Les femmes et la justice

Texte : Nadia Poirier

Au Canada, sous le Régime français, le système judiciaire s'articule autour d'une vieille coutume française du XVIe siècle qu'est la Coutume de Paris. Cette dernière s'impose en particulier en ce qui concerne le droit des femmes. En effet, la justice chez les femmes de la société d'Ancien Régime est traitée de façon différente de celle des hommes. Elle tient compte des rôles et du statut de chacun dans l'application de ses règles. 

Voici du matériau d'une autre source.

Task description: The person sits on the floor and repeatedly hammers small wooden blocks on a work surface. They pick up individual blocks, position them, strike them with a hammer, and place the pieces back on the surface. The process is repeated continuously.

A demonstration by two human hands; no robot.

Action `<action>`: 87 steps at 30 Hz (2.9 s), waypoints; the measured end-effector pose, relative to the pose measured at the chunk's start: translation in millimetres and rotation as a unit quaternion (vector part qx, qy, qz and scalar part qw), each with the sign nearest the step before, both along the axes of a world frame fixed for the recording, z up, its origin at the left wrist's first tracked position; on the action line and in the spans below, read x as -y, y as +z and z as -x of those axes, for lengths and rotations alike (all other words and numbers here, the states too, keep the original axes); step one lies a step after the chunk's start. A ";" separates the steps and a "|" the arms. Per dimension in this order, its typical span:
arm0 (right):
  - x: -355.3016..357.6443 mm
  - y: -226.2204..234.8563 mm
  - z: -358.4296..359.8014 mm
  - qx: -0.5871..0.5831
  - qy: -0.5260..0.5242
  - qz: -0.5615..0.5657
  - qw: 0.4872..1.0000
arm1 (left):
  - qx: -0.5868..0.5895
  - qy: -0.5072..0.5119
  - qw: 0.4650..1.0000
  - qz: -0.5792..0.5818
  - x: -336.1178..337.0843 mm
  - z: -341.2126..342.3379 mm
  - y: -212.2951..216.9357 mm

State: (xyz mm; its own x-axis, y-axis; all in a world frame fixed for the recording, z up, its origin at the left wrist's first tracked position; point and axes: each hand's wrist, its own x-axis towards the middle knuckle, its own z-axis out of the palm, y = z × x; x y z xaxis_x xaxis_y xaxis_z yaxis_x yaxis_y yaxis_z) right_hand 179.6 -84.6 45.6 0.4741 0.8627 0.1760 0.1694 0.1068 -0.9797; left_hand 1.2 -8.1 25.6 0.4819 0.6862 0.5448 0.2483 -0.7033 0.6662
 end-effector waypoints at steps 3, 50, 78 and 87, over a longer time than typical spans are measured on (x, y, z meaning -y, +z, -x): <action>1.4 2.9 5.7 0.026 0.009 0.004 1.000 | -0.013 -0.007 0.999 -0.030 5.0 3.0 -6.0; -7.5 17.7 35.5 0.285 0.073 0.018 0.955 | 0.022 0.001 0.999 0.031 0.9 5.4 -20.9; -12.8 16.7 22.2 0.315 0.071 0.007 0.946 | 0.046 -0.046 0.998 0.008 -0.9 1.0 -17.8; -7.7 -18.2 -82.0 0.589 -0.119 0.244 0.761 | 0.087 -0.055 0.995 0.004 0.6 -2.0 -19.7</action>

Il existe deux notions juridiques qui ont une incidence majeure sur le droit des femmes : l'incapacité juridique de la femme mariée et la puissance maritale. Ces deux notions sont en lien direct avec le régime matrimonial régi par la Coutume de Paris, qui privilégie la communauté de biens ou communauté conjugale. Par le régime matrimonial de la communauté de biens, l'homme et la femme forment une entité unique, tant économiquement, socialement que juridiquement. La propriété de biens est commune au couple. Cependant, la gestion en est confiée au mari, en vertu de la puissance maritale. Il s'agit d'une autorité légale qui donne à l'homme un droit de gouvernement et d'autorité sur tous les biens de la communauté ou du patrimoine conjugal. Ce patrimoine englobe aussi les biens de la femme avant le mariage.

Qu'est-ce que l'incapacité juridique? La notion d'incapacité juridique se définit par l'inaptitude d'une personne à exercer des droits ou des recours en justice. Il en est ainsi pour la femme mariée au Canada sous le Régime français. L'incapacité juridique de la femme mariée signifie donc que tous les actes légaux qu'elle posera seront considérés comme nuls. Or, c'est la grande majorité de femmes qui sont mariées dans la colonie française.

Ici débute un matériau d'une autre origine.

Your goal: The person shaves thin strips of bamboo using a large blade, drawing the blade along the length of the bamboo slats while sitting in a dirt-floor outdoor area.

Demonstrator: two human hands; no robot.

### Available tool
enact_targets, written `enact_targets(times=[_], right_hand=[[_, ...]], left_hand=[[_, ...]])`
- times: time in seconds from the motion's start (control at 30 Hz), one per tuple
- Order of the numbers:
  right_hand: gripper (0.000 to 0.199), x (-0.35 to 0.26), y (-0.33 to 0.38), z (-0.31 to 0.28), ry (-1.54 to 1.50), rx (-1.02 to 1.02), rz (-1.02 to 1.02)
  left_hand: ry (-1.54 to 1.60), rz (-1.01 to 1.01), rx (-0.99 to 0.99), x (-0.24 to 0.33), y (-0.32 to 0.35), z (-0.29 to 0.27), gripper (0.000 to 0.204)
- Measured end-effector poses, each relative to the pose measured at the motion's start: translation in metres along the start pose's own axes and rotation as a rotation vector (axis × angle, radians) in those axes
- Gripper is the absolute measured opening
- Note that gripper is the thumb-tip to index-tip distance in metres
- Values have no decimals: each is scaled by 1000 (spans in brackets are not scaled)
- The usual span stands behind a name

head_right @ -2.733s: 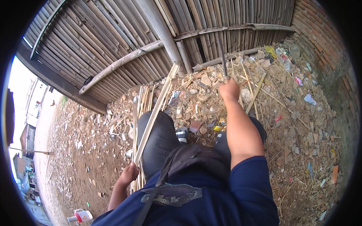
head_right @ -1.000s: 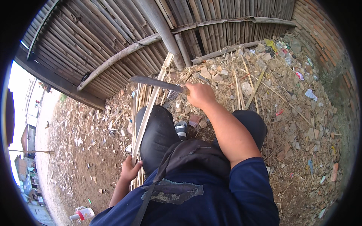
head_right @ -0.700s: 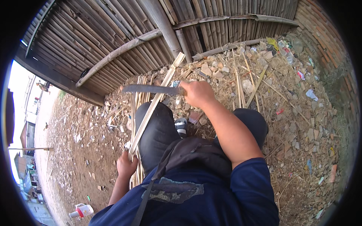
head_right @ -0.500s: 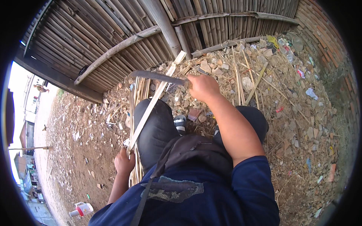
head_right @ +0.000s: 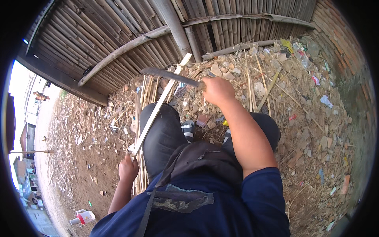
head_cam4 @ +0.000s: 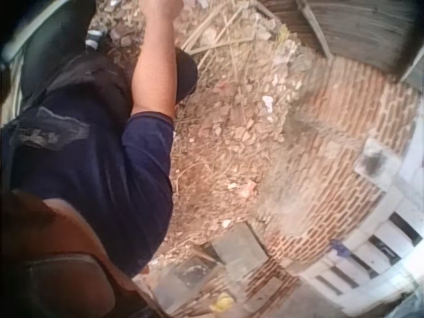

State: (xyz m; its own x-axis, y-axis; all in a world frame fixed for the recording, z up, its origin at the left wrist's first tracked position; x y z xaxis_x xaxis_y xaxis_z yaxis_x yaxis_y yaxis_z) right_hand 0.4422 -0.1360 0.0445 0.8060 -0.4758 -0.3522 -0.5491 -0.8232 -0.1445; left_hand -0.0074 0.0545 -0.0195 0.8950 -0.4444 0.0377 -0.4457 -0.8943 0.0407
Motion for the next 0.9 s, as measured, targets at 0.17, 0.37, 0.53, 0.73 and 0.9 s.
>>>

En somme, la Coutume de Paris privilégie le patrimoine aux dépens des droits individuels de la personne. Malgré certains principes d'égalité énoncés entre les deux sexes, c'est le chef de famille qui demeure responsable de tous les actes légaux concernant la communauté de biens. Donc, même si les femmes ont des droits légaux sur cette communauté, ces droits perdent toute leur valeur juridique en vertu de la puissance maritale à laquelle elles sont assujetties.

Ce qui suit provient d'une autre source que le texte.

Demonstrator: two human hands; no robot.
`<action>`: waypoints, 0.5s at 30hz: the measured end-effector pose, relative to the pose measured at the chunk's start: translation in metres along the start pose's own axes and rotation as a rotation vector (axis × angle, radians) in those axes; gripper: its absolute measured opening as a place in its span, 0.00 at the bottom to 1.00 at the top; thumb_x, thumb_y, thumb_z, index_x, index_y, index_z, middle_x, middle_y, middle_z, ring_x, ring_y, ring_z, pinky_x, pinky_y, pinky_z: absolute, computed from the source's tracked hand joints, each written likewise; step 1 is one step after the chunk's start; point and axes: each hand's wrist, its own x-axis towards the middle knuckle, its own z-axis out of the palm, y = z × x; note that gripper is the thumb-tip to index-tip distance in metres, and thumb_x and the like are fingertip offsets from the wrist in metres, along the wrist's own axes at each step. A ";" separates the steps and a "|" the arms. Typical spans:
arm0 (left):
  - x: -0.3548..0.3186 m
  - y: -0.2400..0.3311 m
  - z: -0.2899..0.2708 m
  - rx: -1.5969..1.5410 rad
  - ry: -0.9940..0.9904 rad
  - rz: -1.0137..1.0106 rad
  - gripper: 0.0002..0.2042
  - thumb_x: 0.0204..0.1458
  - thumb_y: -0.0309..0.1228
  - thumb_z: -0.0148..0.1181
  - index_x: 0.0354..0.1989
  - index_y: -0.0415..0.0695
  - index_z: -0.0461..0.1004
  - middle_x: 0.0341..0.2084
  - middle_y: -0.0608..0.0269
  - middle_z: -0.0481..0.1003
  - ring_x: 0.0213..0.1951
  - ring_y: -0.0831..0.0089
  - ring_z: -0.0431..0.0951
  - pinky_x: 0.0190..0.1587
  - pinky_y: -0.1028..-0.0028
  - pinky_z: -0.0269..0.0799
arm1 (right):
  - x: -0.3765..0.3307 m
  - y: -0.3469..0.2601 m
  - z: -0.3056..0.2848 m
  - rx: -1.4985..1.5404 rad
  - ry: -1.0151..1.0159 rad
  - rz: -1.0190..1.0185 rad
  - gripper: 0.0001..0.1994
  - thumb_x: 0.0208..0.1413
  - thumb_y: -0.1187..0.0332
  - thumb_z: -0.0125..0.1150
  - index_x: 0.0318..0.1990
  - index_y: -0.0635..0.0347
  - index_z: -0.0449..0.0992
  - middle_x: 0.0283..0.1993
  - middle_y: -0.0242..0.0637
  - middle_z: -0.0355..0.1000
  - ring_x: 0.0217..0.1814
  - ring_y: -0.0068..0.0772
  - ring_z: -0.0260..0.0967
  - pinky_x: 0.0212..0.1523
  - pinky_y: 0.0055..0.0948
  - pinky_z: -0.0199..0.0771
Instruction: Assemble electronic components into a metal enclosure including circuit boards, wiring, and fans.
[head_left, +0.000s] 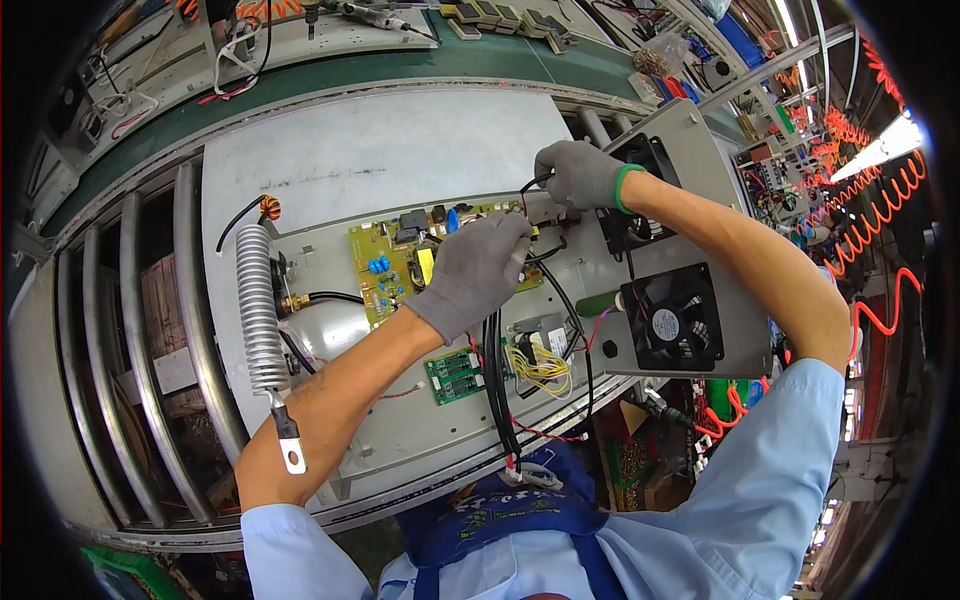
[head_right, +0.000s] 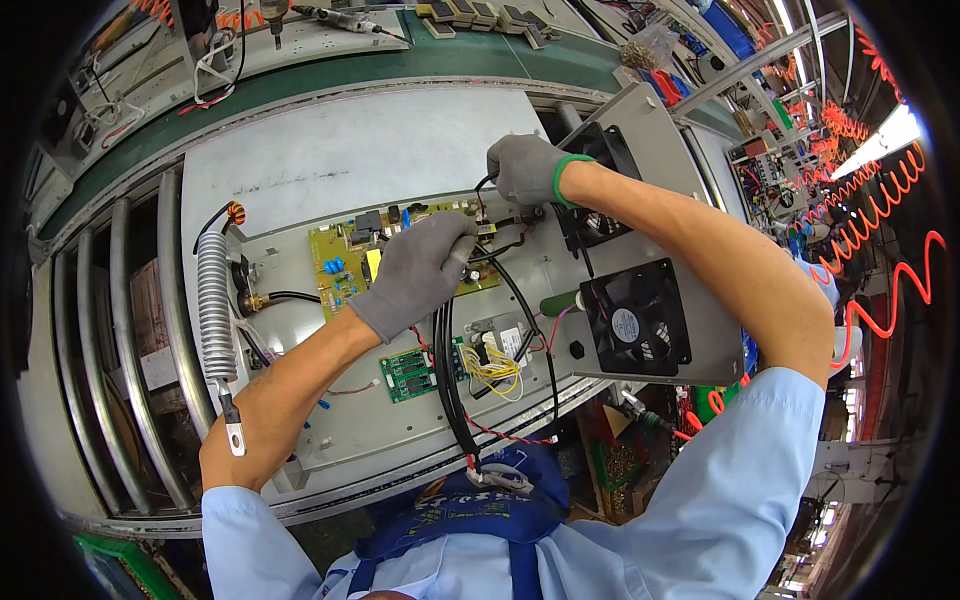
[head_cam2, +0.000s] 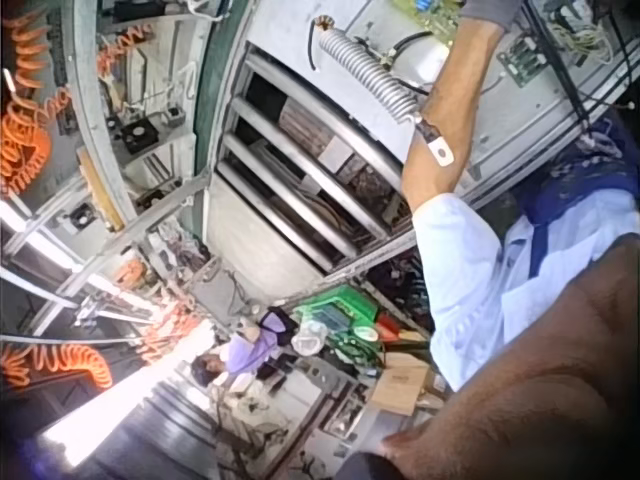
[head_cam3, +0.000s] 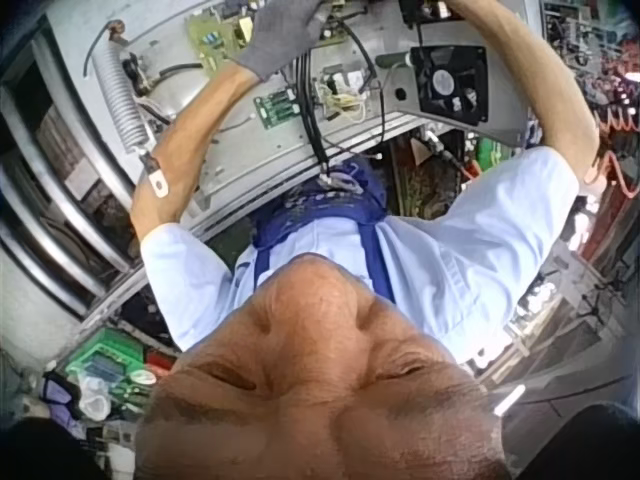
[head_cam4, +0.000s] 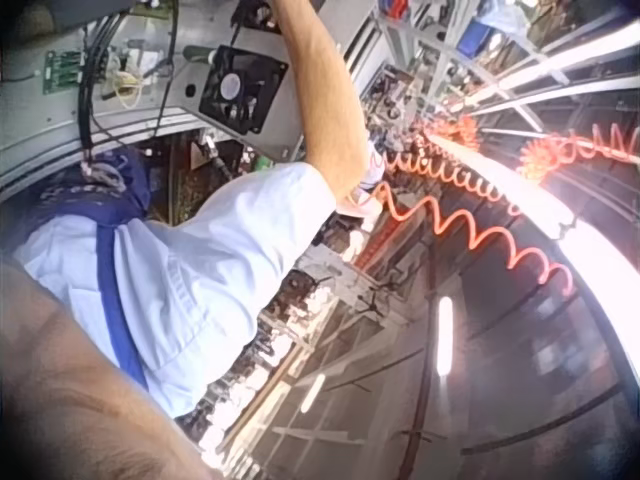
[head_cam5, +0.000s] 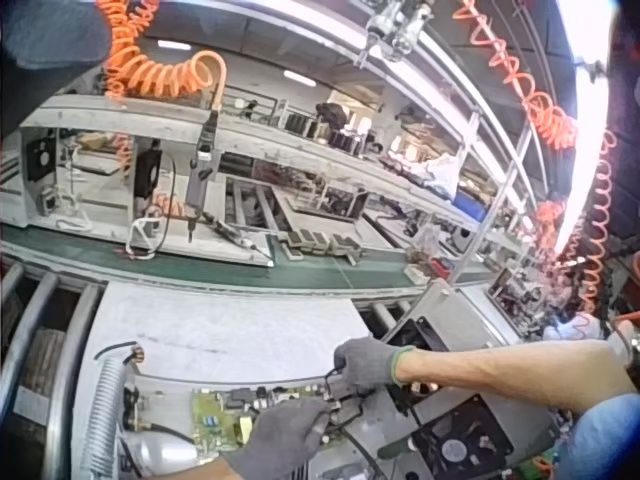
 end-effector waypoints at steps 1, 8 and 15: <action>0.000 0.000 0.002 0.015 -0.017 0.010 0.06 0.57 0.26 0.57 0.42 0.42 0.73 0.34 0.51 0.76 0.38 0.51 0.78 0.41 0.58 0.75 | -0.003 -0.005 -0.005 0.194 -0.025 0.079 0.10 0.55 0.72 0.55 0.39 0.72 0.76 0.31 0.46 0.78 0.31 0.40 0.79 0.35 0.34 0.79; -0.003 0.005 0.003 0.089 0.151 0.076 0.17 0.52 0.26 0.61 0.51 0.39 0.70 0.50 0.42 0.70 0.52 0.44 0.73 0.51 0.55 0.72 | -0.016 -0.032 0.006 0.765 -0.055 0.202 0.13 0.57 0.65 0.61 0.41 0.69 0.81 0.29 0.36 0.78 0.24 0.22 0.72 0.28 0.26 0.75; -0.004 0.004 0.002 0.180 0.014 0.186 0.20 0.47 0.25 0.63 0.51 0.39 0.70 0.55 0.42 0.69 0.57 0.45 0.71 0.57 0.54 0.70 | -0.025 -0.024 0.008 0.784 -0.114 0.296 0.14 0.54 0.67 0.66 0.42 0.69 0.82 0.28 0.38 0.78 0.22 0.26 0.72 0.24 0.30 0.73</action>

Cependant, malgré les contraintes dictées par la puissance maritale, certains moyens s'offrent tout de même aux femmes mariées afin de pallier la possibilité d'abus de pouvoir de la part des hommes. Il s'agit de la séparation de biens et de la séparation de corps qui sont des recours tout à fait légaux au Canada sous le Régime français. Les circonstances qui prévalent à la séparation de biens pour une femme sont celles où le mari fait preuve de négligence par rapport aux biens de la femme, soit par une mauvaise gestion, soit par la possibilité d'une éventuelle liquidation des biens. Ce recours permet à la femme de se présenter en justice, en son propre nom, afin de protéger la dilapidation éventuelle de ses biens. Elle peut ainsi intenter des poursuites judiciaires. Quant à la séparation de corps, elle peut subvenir, par exemple, en cas d'alcoolisme du mari, de mauvais traitements conjugaux, ou encore, en cas d'irresponsabilité familiale du mari. Ainsi, la femme peut avoir recours en justice, en son nom, comme dans le cas de la séparation de biens, dans l'objectif de réclamer une protection de la cour vis-à-vis des méfaits de son mari. Dans cette situation, si la femme obtient gain de cause, la cour peut alors imposer au mari une interdiction de fréquenter le lieu d'habitation familiale. Les veuves et les célibataires majeures jouissent également d'un statut beaucoup plus favorable à l'indépendance et à l'acquisition de certains pouvoirs.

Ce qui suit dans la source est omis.